● Task details:
Exactly the lines from the start of the data through the line containing "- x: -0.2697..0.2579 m" should be output, with both ends kept and nothing added.

● Data block:
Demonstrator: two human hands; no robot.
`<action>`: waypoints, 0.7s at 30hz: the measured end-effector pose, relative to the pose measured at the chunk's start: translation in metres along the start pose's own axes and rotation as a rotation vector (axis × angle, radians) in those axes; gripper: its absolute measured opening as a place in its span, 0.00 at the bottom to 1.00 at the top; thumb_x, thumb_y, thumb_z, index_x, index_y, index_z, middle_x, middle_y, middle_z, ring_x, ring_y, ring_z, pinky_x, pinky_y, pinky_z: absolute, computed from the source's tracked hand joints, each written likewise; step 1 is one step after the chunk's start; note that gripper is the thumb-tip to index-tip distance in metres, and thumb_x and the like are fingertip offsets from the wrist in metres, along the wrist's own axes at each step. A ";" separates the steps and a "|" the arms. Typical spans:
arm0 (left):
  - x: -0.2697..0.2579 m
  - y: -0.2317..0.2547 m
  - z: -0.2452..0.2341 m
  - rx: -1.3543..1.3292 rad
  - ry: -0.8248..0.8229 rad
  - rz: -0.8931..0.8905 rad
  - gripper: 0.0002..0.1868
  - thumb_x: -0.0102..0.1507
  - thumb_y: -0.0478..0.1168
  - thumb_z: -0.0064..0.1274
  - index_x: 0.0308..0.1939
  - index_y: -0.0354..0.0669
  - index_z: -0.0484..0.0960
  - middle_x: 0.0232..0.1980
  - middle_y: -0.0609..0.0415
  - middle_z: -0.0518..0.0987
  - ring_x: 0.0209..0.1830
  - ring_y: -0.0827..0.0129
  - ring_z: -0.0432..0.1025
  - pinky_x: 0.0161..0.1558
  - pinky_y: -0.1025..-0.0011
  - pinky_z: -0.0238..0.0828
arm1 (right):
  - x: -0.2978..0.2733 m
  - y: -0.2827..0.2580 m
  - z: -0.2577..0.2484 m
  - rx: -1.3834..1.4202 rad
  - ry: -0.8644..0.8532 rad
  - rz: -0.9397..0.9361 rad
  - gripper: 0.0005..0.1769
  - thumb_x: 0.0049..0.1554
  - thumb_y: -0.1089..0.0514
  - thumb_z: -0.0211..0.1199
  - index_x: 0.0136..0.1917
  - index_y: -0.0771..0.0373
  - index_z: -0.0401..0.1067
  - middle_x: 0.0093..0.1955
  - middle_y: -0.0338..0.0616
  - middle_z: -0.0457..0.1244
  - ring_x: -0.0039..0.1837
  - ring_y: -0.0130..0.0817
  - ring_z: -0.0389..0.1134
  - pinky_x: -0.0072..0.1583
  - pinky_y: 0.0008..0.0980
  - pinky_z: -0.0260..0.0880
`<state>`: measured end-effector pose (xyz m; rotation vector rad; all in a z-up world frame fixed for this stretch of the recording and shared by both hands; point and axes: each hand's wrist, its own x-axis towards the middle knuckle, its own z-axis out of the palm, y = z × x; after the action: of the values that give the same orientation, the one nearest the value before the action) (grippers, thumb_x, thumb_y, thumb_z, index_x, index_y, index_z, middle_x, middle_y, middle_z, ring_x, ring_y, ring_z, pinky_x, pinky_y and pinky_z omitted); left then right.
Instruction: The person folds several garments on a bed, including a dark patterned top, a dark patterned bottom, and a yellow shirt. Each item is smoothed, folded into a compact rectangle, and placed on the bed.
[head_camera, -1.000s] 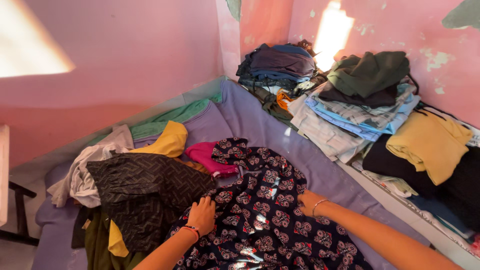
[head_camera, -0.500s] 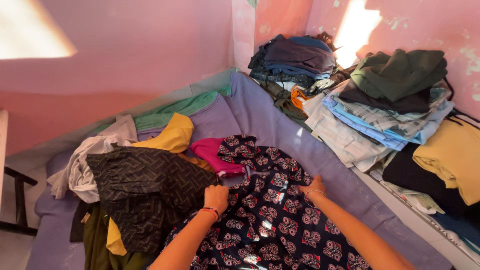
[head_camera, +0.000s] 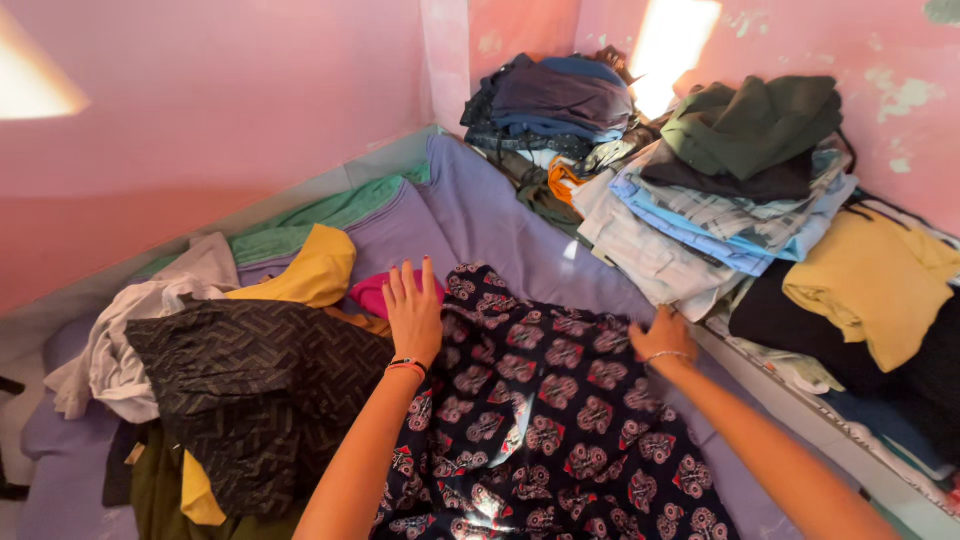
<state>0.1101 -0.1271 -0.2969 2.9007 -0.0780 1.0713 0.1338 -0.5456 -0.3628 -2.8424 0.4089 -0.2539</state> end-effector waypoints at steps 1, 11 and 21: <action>0.004 0.004 -0.008 0.130 0.108 0.055 0.37 0.48 0.38 0.55 0.64 0.37 0.73 0.63 0.41 0.70 0.65 0.45 0.62 0.64 0.51 0.59 | -0.009 -0.008 -0.003 -0.022 -0.014 -0.018 0.37 0.53 0.39 0.64 0.67 0.64 0.65 0.63 0.64 0.62 0.64 0.61 0.66 0.60 0.55 0.69; -0.136 0.017 -0.026 0.172 -0.855 0.099 0.33 0.56 0.47 0.63 0.62 0.45 0.69 0.60 0.39 0.67 0.54 0.44 0.69 0.39 0.47 0.76 | -0.134 -0.030 -0.025 -0.139 -0.270 -0.819 0.38 0.50 0.50 0.66 0.70 0.61 0.60 0.73 0.59 0.49 0.75 0.57 0.49 0.70 0.52 0.55; -0.070 -0.078 0.003 0.281 -0.620 0.042 0.13 0.67 0.41 0.48 0.49 0.43 0.86 0.57 0.45 0.80 0.62 0.48 0.72 0.57 0.50 0.71 | -0.189 -0.026 -0.025 -0.375 -0.698 -1.144 0.43 0.55 0.50 0.67 0.78 0.58 0.52 0.83 0.62 0.37 0.81 0.58 0.40 0.71 0.51 0.53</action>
<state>0.0644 -0.0470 -0.3470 3.3806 -0.0091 0.1546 -0.0430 -0.4709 -0.3574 -2.8793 -1.4276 0.6698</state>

● Solution to the exercise:
Demonstrator: two human hands; no robot.
`<action>`: waypoints, 0.7s at 30hz: the measured end-effector pose, relative to the pose measured at the chunk's start: translation in metres along the start pose's own axes and rotation as a rotation vector (axis × angle, radians) in those axes; gripper: its absolute measured opening as a place in its span, 0.00 at the bottom to 1.00 at the top; thumb_x, thumb_y, thumb_z, index_x, index_y, index_z, middle_x, middle_y, middle_z, ring_x, ring_y, ring_z, pinky_x, pinky_y, pinky_z: absolute, computed from the source's tracked hand joints, each written likewise; step 1 is one step after the chunk's start; note that gripper is the thumb-tip to index-tip distance in metres, and thumb_x and the like are fingertip offsets from the wrist in metres, along the wrist's own axes at each step. A ";" separates the steps and a "|" the arms. Typical spans:
arm0 (left):
  - x: -0.2697..0.2579 m

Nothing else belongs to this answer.